The email is the app

Why SlyReply has no inbox UI: SMTP is the interface, your From address is the login, and we store zero message bodies. How the pieces fit.

AndrewAndrewFounder & Engineer, SlyReply (Sherman Studio Ltd)
9 min read
  • architecture
  • email
  • smtp
  • privacy
  • security

Every AI product I tried before building this one wanted the same thing first: connect your inbox. Grant OAuth, hand over a token that can read every email you've ever received, trust us to be careful with it. The feature I wanted — an AI that drafts and sends a reply — needed maybe one percent of that access. The other ninety-nine percent was liability I'd be holding on someone else's behalf.
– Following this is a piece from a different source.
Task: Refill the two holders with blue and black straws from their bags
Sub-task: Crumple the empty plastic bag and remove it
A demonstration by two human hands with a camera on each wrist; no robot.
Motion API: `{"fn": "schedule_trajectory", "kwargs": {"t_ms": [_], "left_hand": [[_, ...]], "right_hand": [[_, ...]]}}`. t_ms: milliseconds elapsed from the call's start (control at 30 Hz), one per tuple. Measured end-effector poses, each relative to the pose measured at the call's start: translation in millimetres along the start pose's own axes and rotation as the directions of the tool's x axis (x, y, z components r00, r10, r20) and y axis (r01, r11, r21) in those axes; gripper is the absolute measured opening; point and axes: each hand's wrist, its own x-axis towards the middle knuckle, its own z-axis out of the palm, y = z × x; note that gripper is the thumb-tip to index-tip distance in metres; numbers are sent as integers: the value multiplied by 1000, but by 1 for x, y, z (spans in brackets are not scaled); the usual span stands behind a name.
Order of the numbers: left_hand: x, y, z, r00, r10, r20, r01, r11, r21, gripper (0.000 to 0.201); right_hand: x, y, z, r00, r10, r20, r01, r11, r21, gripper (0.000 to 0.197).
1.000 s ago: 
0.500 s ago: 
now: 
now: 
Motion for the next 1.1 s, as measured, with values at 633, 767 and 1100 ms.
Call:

So SlyReply doesn't ask. There's no inbox connection, no OAuth scope, no dashboard you log into to do the actual work. You email an address — support@slyreply.ai, say — and a reply comes back. The product is a correspondent, not an app you visit. This post is about what that buys you, and the three decisions underneath it: SMTP is the interface, the sender address is the login, and we store none of the message bodies.

SMTP is the interface

The thing that receives your mail is our own SMTP server. The MX record for the domain points at a box we run, and an aiosmtpd handler answers on the SMTP port — port 25 in production, a high port in dev. No inbound webhook from a third party, no "connect your Gmail" handshake. A message arrives as raw RFC-5322 bytes, we parse it into one normalised object, and that object flows through a single pipeline.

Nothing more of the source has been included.